There is always one person or fictional character that kids identify with. Mine was James Bond. I liked him because he could, quite literally, do everything. Ski off a cliff, then pop open a Union Jack parachute and glide to safety? Check. Tilt a car up on two wheels to escape down a narrow alleyway? Check. Leap crocodiles? Jump a speedboat? Get the girl? Check, check, and check.
I didn’t know the term at the time, but Bond was a Renaissance Man, and that’s what I wanted to be when I grew up—someone who could do just about anything. I haven’t reached that point yet, but I’ve tried, and along the way, I’ve come to believe that life is about adding tools (read: skills) to your toolbox, both mental and physical.
Which brings me to the subject of daughters, driving, and what we car lovers pass on to the next generation.
I’m blessed with three daughters, all of whom share (or possibly just tolerate) their dad’s life-is-learning philosophy and are thus good-natured about me teaching them things. This summer’s project was driving a manual. My middle daughter, Sophia, learned to drive an automatic last year, but as a member of a car family, she understands that driving a modern automatic car isn’t a full driving experience. Real driving is about feeling like you and the car are one. It’s about mastery of a mechanical object. And freedom. And being in control. And tight corners. And long straightaways. And a whole bunch of other things, as well.
Or so I see it.
So, we decided her classrooms would be a 1930 Deluxe Model A roadster and a 1932 Ford hi-boy roadster hot rod. (Access to cool, old cars is a perk around here.)
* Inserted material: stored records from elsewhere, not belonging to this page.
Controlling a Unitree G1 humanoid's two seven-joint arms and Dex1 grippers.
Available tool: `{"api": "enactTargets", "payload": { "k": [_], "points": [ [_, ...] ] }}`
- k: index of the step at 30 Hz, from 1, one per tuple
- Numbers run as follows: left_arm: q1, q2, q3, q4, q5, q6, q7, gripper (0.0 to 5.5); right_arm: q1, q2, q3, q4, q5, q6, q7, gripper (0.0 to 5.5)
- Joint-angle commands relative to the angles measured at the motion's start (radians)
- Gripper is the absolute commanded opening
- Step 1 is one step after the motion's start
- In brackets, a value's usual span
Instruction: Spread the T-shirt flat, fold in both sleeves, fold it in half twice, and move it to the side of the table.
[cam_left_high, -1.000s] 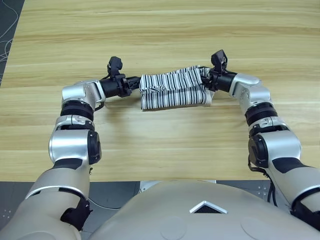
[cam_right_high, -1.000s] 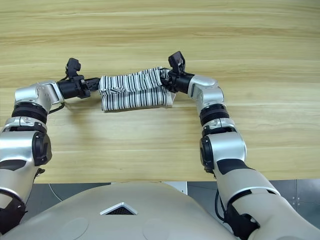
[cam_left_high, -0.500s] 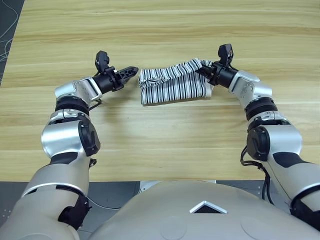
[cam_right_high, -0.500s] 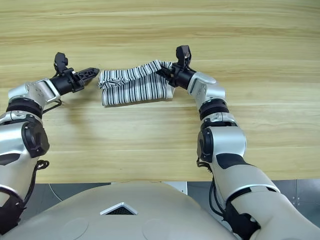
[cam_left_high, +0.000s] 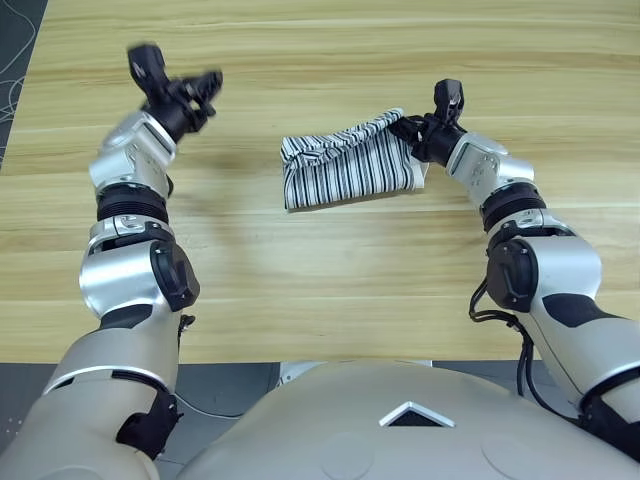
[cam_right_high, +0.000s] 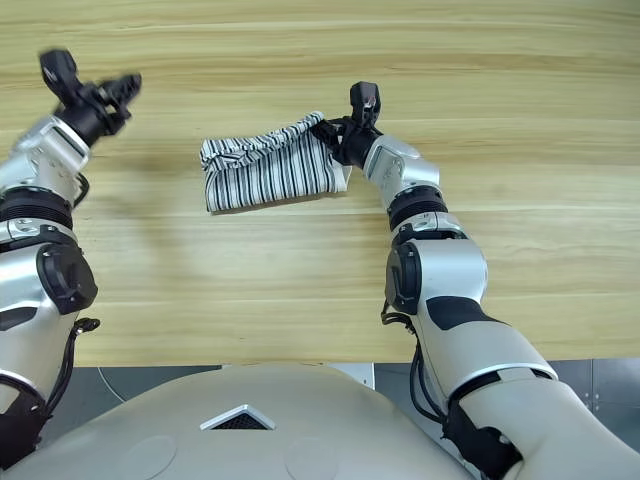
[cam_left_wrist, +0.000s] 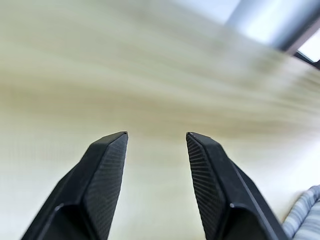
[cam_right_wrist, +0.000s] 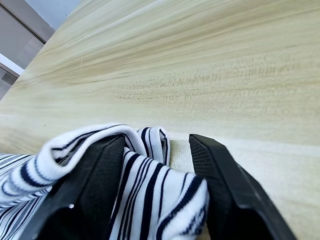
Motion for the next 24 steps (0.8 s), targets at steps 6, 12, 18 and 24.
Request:
{"api": "enactTargets", "payload": {
  "k": [6,12,18,24],
  "points": [
    [0.458,0.086,-0.476,-1.202,-0.029,0.350,-0.122,2.19,0.023,0.008,0.012,0.047,-0.034,0.014,-0.044,2.40],
    [0.538,0.120,-0.630,-1.309,0.012,0.471,-0.120,2.19,0.020,0.008,0.011,0.056,-0.038,0.004,-0.052,2.40],
    [0.502,0.057,-0.691,-1.212,0.038,0.466,-0.097,2.19,0.019,0.007,0.010,0.061,-0.046,-0.001,-0.052,2.40],
    [0.440,-0.015,-0.685,-1.031,0.071,0.401,-0.086,2.19,0.019,0.007,0.011,0.061,-0.054,-0.003,-0.048,2.40]
  ]
}}
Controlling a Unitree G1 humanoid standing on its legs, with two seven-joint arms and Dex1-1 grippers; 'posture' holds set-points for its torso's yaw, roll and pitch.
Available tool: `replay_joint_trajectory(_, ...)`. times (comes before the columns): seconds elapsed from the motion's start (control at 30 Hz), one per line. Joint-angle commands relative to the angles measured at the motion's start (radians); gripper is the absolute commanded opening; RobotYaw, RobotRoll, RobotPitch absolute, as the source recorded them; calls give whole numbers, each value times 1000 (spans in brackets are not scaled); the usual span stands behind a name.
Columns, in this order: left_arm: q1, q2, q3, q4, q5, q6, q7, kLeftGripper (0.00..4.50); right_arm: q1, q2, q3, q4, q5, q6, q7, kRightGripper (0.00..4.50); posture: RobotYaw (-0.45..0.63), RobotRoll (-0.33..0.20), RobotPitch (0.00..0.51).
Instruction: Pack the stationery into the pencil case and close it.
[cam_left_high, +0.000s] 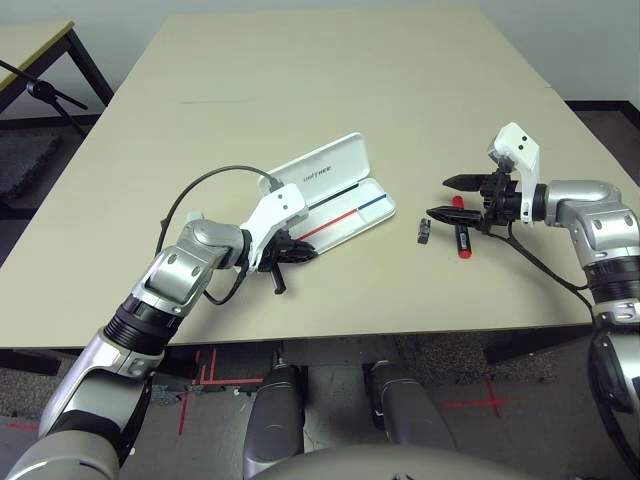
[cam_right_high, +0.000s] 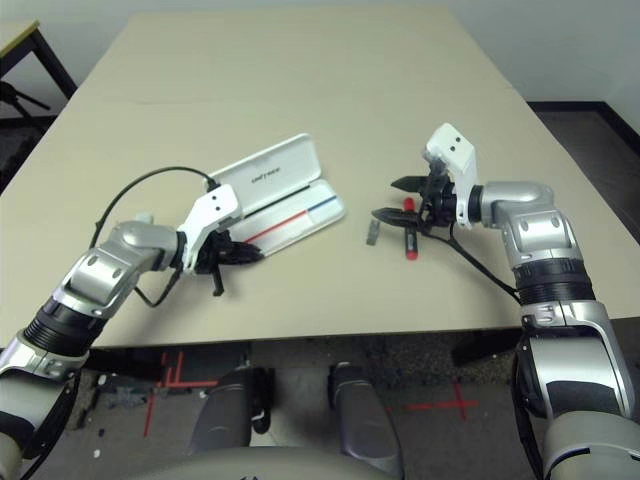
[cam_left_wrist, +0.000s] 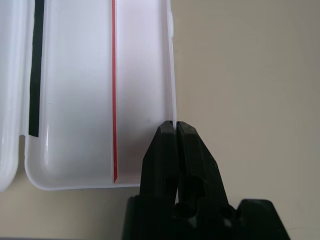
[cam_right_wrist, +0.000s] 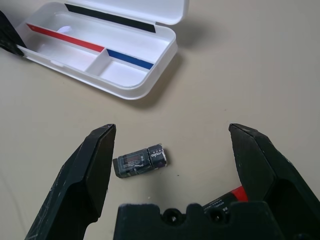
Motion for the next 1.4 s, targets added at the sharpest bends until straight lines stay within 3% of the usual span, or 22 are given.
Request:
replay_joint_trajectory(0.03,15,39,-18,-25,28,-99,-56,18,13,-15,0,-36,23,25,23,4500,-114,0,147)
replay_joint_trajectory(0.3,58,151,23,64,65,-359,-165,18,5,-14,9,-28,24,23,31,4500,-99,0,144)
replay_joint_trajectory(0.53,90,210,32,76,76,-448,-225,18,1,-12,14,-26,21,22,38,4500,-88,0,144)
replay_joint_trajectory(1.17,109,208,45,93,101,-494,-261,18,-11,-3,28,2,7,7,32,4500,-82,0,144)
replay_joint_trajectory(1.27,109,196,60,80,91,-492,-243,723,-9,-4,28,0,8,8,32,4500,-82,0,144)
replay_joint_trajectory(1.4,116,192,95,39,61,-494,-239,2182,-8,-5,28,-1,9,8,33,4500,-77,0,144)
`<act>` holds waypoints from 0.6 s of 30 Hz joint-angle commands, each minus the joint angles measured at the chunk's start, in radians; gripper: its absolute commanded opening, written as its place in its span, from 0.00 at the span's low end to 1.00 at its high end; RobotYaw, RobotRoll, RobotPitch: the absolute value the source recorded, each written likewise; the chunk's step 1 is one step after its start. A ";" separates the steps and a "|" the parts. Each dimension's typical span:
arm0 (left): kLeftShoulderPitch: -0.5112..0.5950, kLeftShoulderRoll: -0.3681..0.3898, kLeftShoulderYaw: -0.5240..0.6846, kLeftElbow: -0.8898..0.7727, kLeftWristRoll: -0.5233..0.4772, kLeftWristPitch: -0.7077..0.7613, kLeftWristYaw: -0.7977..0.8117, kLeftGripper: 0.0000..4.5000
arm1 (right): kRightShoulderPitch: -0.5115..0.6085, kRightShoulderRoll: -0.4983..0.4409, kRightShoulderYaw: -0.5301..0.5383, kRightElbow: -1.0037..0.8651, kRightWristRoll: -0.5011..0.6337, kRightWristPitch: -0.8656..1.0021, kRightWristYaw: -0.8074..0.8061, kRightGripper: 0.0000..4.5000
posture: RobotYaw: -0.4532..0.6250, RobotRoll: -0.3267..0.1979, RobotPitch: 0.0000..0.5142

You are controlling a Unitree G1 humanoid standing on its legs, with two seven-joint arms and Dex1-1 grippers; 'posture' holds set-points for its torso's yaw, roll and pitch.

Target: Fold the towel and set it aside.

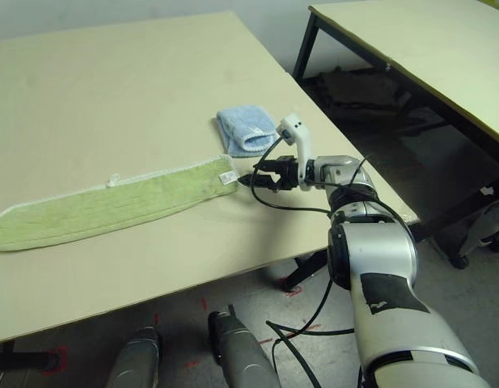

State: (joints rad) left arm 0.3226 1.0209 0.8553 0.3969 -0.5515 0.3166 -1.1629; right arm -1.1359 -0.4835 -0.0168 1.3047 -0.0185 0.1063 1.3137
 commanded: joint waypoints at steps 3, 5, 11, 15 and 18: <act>0.020 -0.091 -0.050 -0.087 -0.001 0.029 0.031 0.99 | 0.038 0.000 0.015 -0.014 -0.021 -0.141 0.057 1.00 | 0.40 0.62 0.36; 0.011 -0.110 -0.063 -0.101 0.000 0.032 0.041 0.99 | 0.044 0.000 0.013 -0.014 -0.022 -0.174 0.058 1.00 | 0.40 0.62 0.36; -0.049 -0.130 -0.131 -0.085 0.040 -0.003 0.089 0.99 | 0.058 0.012 0.030 -0.012 -0.046 -0.281 0.020 1.00 | 0.41 0.62 0.36; -0.122 -0.140 -0.185 -0.060 0.066 -0.035 0.127 0.99 | 0.069 0.028 0.042 -0.009 -0.060 -0.312 -0.017 1.00 | 0.40 0.62 0.35; -0.141 -0.141 -0.224 -0.047 0.087 -0.052 0.132 0.99 | 0.074 0.034 0.046 -0.006 -0.062 -0.317 -0.030 1.00 | 0.40 0.62 0.36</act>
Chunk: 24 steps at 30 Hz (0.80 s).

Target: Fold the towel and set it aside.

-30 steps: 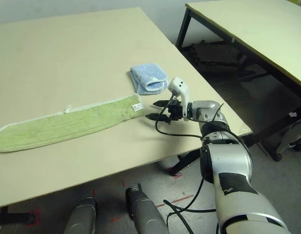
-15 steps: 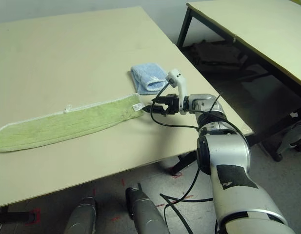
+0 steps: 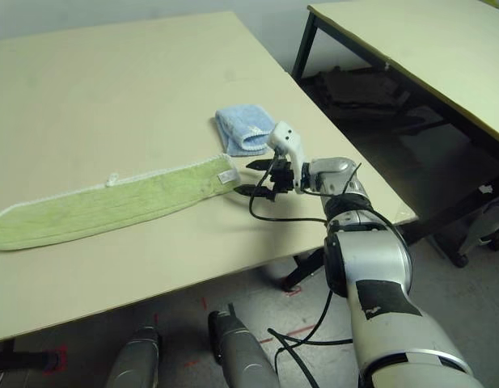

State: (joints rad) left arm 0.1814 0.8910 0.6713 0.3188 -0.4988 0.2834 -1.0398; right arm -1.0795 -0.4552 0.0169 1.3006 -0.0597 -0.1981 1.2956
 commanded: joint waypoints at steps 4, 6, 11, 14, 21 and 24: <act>-0.010 -0.010 -0.067 0.048 0.048 -0.030 0.004 0.90 | 0.024 0.010 0.012 -0.001 -0.017 -0.006 -0.009 1.00 | 0.40 0.62 0.35; -0.011 -0.010 -0.073 0.051 0.048 -0.029 0.003 0.78 | 0.026 0.011 0.006 -0.001 -0.009 0.000 0.001 1.00 | 0.40 0.62 0.35; -0.004 -0.009 -0.080 0.052 0.049 -0.027 0.001 0.42 | 0.028 0.017 -0.011 -0.002 0.010 0.005 0.013 0.73 | 0.39 0.62 0.35; 0.001 -0.009 -0.078 0.051 0.047 -0.024 0.001 0.19 | 0.025 0.018 -0.019 -0.002 0.015 0.008 0.020 0.48 | 0.39 0.62 0.35; 0.019 -0.006 -0.066 0.050 0.039 -0.022 -0.005 0.00 | 0.022 0.011 -0.023 -0.002 0.015 0.008 0.030 0.01 | 0.39 0.62 0.34; 0.028 -0.003 -0.058 0.058 0.037 -0.025 -0.012 0.00 | 0.023 0.006 -0.023 -0.002 0.015 0.009 0.044 0.01 | 0.39 0.62 0.34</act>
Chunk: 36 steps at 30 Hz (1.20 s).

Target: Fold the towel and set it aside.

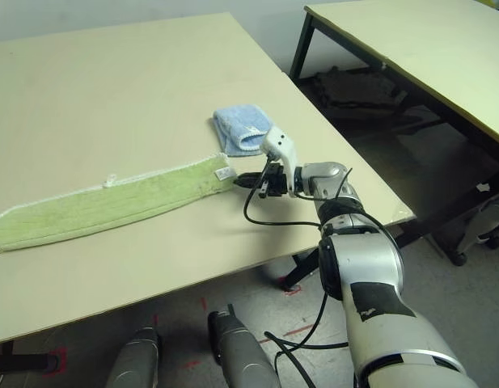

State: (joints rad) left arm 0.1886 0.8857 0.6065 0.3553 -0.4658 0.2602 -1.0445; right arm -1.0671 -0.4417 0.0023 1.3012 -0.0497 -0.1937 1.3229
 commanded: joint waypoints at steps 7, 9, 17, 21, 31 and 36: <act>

We began with the Model A, because it’s a challenge from a braking, handling, shifting, grinding-gears, and “OMG I broke Dad’s car” standpoint. If she could handle the A, she could handle anything. And she did. She quickly got comfortable clutching the three-speed while puttering along the orchard-lined country roads where we live.
Before long, Sophia wanted to go faster, so it was on to the Deuce, a.k.a. the Tommy Fitzgerald Roadster. Like many hot rods built in the style of the late 1950s and early 1960s, Fitzgerald stayed true to the Ford flathead V-8, although he added Eddie Meyer aluminum heads, twin Stromberg 97 carbs, and an original S.C.o.T supercharger.
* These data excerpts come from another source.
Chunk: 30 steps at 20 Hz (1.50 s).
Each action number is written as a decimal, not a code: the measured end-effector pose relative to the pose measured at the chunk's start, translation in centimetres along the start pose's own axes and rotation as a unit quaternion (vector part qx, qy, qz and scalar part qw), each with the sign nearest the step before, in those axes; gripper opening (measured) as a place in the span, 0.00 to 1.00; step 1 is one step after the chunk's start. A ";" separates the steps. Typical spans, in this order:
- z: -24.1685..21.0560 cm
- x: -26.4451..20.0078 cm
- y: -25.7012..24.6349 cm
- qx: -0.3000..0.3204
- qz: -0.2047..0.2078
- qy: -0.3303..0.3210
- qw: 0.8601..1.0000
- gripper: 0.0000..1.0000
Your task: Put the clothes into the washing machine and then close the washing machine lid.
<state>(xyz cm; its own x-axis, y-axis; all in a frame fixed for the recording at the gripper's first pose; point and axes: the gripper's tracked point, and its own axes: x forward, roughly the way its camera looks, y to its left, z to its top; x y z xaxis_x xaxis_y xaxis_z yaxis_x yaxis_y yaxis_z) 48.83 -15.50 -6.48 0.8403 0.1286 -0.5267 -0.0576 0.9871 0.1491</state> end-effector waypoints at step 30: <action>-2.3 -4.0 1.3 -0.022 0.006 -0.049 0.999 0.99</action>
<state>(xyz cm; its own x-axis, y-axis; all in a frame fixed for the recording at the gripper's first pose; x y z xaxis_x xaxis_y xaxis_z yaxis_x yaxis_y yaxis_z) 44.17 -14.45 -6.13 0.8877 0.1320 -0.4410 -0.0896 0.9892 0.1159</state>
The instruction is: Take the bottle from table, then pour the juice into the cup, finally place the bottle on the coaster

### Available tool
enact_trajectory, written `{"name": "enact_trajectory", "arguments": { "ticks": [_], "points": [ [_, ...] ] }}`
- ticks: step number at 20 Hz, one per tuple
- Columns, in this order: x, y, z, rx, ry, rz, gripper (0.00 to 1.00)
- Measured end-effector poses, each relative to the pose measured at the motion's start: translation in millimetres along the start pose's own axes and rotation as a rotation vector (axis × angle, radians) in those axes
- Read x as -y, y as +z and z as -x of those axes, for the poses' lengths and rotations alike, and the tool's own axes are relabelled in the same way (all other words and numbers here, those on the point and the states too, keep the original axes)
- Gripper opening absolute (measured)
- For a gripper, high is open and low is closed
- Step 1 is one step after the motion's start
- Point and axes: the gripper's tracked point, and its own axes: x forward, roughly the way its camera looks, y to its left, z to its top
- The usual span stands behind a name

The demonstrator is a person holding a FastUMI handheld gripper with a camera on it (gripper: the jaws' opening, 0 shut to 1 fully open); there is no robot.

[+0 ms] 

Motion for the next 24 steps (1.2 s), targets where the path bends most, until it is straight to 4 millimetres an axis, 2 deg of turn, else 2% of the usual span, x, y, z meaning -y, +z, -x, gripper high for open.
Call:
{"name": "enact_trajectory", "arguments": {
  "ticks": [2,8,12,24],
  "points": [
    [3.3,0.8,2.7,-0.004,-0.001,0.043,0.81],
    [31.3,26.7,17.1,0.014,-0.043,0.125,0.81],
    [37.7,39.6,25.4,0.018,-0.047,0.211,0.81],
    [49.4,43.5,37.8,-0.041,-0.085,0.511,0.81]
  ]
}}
Sophia didn’t know or care about all that, of course, but she did think the Deuce looked cool and could probably go fast. “Can we finally try that high-speed-axle thing?” she pleaded after mastering the clutch, referring to the two-speed Columbia rear axle I’d been teasing her about.
“It’s too much for the first drive, sweetie,” I said. Of course, I relented after we found a safe, empty stretch of road, because that’s what dads do. We didn’t really go that fast, but we did go faster, and she was thrilled. Her ear-to-ear grin was of the “Hey, I just learned something new and pretty cool” variety.
It was a priceless daddy/daughter moment. I hope you seek out chances to help the next generation put new skills in their toolboxes. That’s how confidence and self-assurance grow. It’s also how our beloved hobby lives on.